_TASK PROMPT:_
Among the entries below, one stretch runs from the line that contains "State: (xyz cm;" through the line that contains "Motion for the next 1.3". Repeat that stretch exactly, ends included, and only that.
....................
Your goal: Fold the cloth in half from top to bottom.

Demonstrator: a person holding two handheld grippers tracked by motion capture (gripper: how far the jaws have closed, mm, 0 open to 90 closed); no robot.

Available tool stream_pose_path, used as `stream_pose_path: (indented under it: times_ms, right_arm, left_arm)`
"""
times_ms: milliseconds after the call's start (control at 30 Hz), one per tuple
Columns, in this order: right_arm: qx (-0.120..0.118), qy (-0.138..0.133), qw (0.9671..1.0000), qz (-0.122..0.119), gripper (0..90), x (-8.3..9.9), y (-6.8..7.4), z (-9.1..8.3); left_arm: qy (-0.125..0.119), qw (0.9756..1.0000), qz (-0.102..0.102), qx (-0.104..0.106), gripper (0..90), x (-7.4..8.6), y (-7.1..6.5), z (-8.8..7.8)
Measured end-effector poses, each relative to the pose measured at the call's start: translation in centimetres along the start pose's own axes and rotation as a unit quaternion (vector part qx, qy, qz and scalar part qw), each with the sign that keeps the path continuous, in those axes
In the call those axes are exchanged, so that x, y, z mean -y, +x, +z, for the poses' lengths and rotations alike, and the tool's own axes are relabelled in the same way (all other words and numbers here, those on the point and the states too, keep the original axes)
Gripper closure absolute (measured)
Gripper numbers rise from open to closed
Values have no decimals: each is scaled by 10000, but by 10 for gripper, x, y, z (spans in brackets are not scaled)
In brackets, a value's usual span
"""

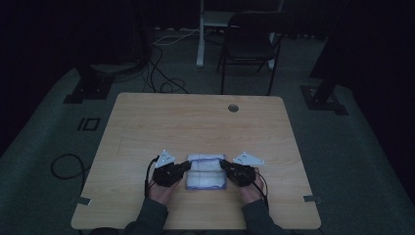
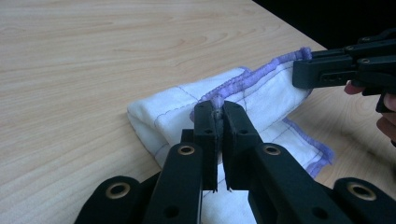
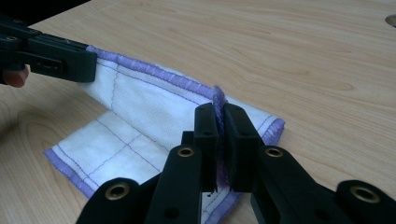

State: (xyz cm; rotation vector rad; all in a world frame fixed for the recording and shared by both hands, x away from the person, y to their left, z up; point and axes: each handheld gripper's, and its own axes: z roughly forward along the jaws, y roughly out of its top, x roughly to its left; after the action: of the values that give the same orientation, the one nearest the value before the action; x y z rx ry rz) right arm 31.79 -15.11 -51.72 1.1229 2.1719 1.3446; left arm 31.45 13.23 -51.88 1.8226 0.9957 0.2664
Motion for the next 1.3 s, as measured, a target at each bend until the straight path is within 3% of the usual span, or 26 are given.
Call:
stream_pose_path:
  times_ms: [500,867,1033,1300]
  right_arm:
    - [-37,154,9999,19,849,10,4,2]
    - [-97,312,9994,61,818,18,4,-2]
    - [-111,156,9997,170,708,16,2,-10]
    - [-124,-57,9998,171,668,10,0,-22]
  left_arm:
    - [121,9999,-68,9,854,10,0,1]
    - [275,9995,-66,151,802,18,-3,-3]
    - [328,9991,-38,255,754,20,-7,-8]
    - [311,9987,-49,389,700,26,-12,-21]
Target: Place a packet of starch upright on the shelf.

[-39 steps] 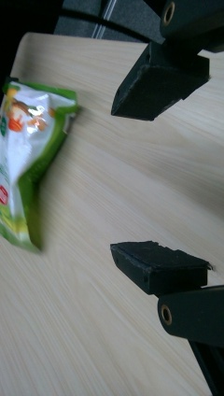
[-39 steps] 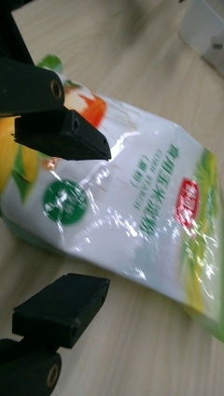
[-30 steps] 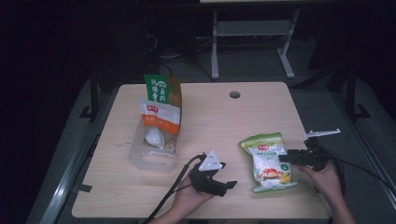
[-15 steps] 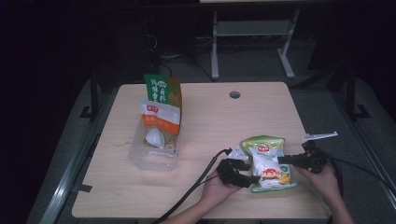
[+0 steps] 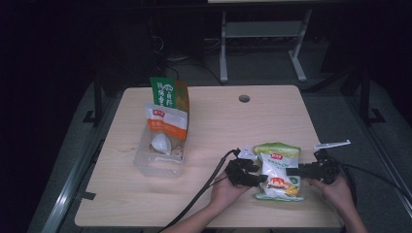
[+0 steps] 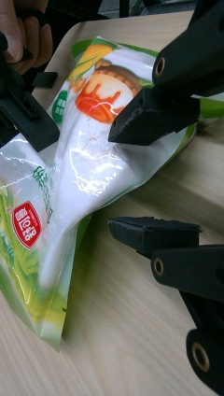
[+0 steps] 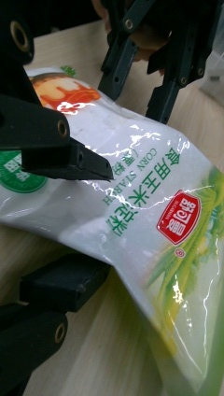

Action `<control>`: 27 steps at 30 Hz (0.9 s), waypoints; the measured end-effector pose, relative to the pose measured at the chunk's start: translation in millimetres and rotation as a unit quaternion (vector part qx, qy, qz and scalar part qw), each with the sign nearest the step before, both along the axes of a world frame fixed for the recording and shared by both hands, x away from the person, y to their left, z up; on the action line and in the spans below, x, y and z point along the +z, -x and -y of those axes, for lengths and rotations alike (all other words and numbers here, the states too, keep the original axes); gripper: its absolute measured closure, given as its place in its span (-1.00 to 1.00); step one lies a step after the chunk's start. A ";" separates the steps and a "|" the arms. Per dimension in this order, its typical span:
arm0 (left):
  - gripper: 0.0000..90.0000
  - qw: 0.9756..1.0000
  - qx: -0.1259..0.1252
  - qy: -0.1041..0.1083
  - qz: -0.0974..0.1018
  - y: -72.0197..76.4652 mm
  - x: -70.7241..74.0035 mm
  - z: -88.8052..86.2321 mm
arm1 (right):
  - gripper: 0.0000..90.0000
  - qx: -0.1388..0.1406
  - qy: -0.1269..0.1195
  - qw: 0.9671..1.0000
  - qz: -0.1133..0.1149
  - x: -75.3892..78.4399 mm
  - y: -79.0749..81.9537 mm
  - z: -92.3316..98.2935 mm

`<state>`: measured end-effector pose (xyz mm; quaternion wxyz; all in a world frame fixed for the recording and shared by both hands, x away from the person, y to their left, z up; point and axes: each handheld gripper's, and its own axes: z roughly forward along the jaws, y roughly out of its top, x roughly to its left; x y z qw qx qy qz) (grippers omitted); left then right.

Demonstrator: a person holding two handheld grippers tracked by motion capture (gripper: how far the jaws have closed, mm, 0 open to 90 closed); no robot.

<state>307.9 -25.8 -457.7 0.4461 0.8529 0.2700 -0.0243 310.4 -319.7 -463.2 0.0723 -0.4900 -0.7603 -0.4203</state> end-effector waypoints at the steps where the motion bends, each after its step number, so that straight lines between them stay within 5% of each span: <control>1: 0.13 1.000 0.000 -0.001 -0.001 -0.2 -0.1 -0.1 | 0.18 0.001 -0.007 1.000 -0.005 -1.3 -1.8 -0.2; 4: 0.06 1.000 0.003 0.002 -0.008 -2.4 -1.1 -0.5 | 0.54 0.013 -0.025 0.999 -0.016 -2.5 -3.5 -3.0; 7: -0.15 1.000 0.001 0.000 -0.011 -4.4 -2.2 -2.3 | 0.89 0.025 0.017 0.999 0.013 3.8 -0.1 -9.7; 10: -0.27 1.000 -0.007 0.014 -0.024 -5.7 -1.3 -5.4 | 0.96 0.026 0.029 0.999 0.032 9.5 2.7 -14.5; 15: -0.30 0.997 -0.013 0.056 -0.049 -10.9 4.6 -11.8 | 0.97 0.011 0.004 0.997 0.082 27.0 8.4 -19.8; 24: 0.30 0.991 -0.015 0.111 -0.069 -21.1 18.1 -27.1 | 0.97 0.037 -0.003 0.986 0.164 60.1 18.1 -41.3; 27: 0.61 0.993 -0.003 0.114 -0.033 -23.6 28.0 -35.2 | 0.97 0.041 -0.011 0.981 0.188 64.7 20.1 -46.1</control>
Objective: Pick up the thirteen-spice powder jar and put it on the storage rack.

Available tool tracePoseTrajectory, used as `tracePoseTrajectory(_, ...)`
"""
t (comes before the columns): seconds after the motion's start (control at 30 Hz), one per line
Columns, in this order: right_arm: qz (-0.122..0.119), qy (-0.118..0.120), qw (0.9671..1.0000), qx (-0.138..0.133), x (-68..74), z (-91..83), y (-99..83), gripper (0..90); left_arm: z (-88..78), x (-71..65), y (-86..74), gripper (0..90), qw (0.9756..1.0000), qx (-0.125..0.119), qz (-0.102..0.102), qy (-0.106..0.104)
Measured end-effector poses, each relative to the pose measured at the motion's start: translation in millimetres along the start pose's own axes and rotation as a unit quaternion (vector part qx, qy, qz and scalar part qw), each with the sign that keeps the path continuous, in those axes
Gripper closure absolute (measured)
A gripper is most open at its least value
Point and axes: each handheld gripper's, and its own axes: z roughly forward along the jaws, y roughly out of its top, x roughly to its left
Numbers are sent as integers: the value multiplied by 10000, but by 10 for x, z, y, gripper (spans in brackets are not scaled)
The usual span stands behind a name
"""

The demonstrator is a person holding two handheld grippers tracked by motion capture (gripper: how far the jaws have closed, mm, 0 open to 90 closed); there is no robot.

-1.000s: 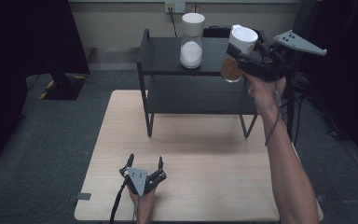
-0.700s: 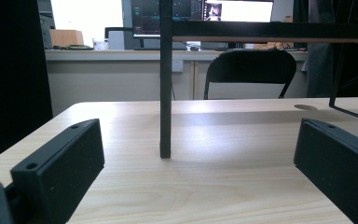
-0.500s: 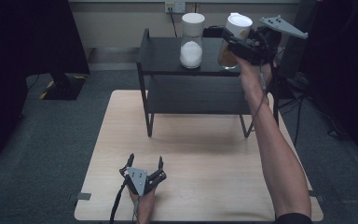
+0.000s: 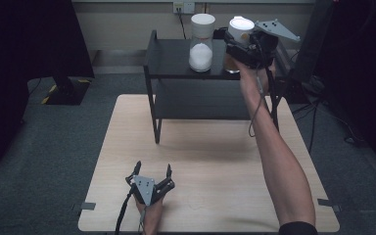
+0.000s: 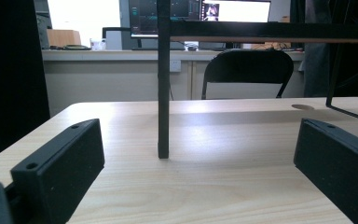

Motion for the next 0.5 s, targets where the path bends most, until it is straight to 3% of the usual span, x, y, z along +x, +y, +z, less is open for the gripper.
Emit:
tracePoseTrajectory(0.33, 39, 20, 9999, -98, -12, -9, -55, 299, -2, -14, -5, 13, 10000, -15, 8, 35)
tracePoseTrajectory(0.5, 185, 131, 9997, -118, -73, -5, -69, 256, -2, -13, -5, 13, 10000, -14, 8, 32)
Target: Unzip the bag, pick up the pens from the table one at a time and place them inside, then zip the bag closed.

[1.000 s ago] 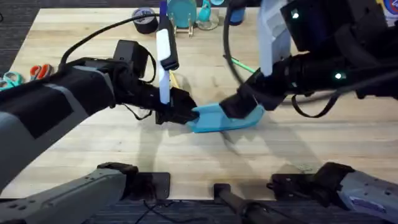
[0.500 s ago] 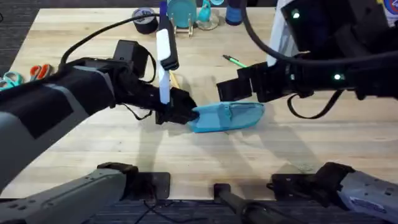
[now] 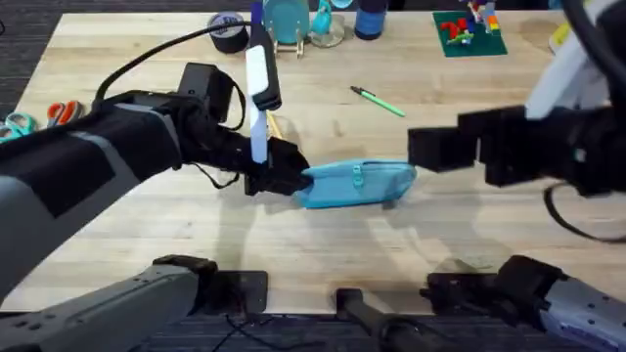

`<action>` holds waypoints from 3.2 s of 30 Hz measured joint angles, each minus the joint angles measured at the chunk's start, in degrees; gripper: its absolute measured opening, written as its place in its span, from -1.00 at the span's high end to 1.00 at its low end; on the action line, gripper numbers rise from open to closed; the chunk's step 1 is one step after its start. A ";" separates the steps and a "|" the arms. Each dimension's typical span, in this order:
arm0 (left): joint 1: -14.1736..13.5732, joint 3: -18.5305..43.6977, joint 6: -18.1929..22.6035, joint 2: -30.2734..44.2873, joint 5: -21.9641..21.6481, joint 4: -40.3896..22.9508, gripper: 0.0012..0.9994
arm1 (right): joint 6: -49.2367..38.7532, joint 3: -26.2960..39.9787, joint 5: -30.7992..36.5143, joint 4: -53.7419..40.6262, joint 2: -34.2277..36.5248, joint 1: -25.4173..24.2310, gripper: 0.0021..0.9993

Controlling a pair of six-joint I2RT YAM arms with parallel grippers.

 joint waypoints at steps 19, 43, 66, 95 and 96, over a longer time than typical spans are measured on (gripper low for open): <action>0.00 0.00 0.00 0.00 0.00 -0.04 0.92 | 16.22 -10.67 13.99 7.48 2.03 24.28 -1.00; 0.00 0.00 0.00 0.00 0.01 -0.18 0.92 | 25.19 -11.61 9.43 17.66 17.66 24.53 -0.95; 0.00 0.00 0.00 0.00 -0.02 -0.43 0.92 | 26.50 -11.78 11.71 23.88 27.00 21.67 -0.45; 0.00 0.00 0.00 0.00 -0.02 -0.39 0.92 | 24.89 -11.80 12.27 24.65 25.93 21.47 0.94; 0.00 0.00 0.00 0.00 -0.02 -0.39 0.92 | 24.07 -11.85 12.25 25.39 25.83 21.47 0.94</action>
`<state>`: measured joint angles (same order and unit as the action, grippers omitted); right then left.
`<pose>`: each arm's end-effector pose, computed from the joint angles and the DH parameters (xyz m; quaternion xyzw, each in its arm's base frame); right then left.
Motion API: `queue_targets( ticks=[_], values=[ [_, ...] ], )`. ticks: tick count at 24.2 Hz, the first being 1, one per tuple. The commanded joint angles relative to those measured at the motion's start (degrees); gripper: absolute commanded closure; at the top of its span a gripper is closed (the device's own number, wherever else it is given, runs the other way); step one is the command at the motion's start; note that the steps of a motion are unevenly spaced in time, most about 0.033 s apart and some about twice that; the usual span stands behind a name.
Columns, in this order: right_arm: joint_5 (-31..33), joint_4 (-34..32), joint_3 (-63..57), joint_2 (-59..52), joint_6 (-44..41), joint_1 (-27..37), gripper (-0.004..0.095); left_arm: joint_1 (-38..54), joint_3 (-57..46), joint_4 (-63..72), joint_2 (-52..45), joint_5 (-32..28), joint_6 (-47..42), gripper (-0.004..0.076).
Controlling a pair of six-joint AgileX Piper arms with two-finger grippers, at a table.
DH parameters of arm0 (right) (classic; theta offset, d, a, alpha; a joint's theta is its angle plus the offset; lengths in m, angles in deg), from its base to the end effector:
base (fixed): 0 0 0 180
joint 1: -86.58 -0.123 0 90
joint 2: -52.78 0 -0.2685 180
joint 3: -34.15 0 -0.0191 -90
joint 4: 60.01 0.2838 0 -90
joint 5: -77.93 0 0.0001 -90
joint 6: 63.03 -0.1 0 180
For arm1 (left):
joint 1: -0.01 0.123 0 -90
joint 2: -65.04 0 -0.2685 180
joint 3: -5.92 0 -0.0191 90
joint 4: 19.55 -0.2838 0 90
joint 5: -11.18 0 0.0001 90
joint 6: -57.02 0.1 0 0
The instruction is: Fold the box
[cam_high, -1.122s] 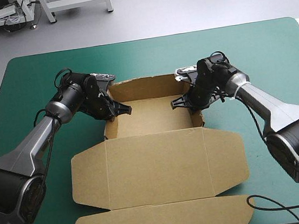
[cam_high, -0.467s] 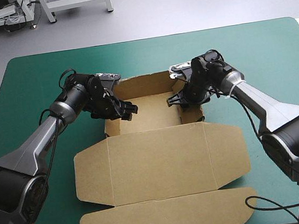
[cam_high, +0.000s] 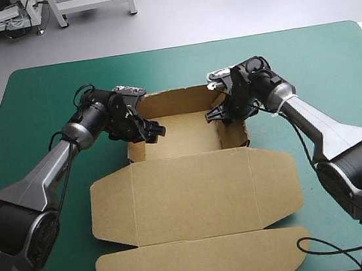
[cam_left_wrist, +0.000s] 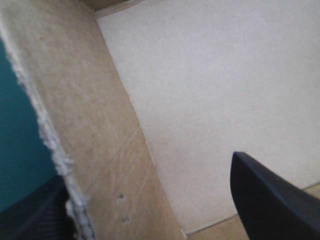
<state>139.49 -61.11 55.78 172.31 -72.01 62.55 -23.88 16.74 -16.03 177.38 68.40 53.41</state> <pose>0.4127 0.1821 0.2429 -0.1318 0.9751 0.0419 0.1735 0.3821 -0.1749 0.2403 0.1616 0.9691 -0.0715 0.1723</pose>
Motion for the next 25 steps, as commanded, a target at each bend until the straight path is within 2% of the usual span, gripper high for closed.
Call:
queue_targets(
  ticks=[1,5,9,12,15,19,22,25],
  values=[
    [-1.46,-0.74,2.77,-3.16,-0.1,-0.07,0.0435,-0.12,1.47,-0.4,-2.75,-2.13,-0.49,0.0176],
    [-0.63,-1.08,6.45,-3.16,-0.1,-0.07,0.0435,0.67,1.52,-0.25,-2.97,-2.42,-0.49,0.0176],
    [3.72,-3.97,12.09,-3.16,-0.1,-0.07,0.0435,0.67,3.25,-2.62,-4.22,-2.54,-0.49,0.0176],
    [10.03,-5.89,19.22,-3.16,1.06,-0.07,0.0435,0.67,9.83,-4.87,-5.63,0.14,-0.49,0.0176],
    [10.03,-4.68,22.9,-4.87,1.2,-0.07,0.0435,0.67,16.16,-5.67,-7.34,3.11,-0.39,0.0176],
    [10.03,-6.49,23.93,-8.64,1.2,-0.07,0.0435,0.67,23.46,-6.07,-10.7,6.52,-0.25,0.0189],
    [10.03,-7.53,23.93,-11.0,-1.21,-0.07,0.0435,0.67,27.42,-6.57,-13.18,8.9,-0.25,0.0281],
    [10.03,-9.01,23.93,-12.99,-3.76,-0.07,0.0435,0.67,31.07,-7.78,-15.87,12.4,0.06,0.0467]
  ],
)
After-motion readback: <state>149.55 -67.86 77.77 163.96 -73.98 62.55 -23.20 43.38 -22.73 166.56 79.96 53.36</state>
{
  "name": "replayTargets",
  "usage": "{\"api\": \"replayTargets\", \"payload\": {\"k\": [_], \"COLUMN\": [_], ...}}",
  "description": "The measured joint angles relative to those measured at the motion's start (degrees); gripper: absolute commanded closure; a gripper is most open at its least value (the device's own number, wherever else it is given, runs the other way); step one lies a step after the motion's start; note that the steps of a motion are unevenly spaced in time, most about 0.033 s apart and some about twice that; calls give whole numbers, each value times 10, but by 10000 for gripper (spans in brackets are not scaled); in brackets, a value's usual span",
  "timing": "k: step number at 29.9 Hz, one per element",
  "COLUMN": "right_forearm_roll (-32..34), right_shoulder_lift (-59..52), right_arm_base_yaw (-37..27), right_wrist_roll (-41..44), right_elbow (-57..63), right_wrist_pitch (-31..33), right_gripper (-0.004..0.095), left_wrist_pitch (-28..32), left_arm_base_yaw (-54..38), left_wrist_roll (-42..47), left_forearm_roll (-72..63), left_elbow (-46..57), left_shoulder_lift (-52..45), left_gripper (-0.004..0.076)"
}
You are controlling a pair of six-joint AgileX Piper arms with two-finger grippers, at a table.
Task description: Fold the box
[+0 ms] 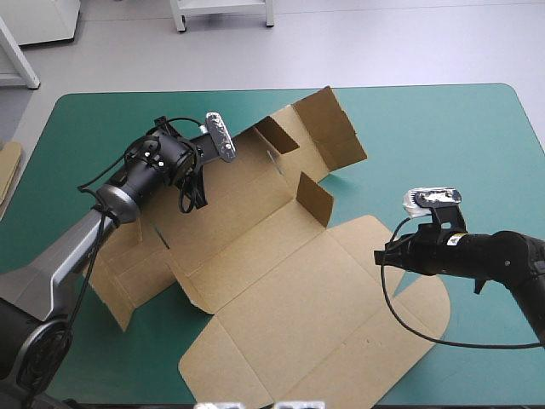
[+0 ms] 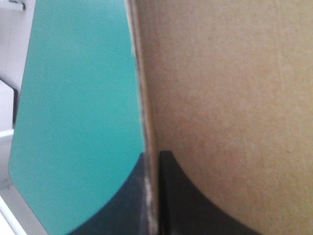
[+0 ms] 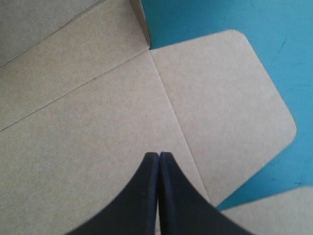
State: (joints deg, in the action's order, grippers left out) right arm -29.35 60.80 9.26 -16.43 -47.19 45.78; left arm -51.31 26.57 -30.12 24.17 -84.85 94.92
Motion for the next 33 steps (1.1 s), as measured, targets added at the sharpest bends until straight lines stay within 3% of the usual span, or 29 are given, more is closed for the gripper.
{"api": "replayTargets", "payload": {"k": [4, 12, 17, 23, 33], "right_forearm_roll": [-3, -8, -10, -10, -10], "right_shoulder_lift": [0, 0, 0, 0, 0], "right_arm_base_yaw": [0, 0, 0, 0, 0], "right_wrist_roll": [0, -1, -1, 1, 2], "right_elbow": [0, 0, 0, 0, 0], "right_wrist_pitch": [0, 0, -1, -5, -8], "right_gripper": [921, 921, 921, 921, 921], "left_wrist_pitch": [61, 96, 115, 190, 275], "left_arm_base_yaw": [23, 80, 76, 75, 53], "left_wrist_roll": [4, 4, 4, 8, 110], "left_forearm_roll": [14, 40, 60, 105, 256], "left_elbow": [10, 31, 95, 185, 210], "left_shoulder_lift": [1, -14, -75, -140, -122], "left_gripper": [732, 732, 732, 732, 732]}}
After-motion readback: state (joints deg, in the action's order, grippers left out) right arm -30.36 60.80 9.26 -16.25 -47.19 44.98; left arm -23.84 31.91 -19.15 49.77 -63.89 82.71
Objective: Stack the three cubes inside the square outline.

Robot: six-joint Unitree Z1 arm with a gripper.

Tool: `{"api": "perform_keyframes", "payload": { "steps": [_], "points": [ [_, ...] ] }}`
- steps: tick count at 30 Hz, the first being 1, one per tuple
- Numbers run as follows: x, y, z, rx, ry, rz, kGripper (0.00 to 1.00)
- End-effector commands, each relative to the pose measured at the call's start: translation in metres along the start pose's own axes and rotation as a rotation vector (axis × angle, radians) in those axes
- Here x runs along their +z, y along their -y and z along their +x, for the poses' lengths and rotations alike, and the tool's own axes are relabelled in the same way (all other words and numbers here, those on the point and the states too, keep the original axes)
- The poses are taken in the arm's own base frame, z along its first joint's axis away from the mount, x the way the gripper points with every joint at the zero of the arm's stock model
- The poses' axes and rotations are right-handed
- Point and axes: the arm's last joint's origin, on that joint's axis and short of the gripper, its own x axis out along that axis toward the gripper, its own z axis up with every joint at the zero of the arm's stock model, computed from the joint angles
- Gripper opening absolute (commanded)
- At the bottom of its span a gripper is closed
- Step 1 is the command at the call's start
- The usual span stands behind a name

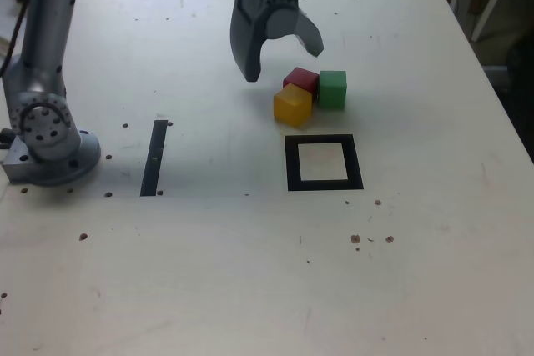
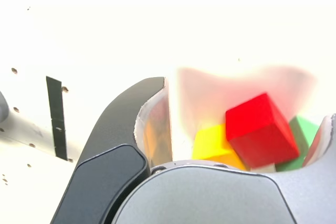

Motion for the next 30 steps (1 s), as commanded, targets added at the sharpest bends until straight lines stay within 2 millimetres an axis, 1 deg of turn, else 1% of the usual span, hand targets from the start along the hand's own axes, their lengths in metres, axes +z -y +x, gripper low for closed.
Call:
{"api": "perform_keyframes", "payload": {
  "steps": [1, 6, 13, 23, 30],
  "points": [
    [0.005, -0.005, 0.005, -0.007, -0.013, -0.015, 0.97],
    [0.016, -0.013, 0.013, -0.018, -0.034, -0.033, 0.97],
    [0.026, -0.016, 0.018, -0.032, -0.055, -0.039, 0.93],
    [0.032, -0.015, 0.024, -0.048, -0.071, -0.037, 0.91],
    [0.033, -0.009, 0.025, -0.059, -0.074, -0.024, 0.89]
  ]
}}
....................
_RESPONSE:_
State: (xyz cm; rotation vector rad; all in a world frame fixed for the recording and shared by both hands, x away from the person, y to their left, z up; point and axes: each handheld gripper's, and its own axes: z roughly forward along the jaws, y roughly out of its top, x roughly to its left; after the action: of the values that give the same orientation, the one nearest the value before the action; x y z rx ry rz) right arm 31.79 -15.11 -51.72 1.1229 2.1719 1.3446; left arm 31.45 13.23 -51.88 1.8226 0.9957 0.2664
Motion for the next 1.3 s, as measured, a target at each bend until the straight path is within 3% of the usual span, or 26 are given.

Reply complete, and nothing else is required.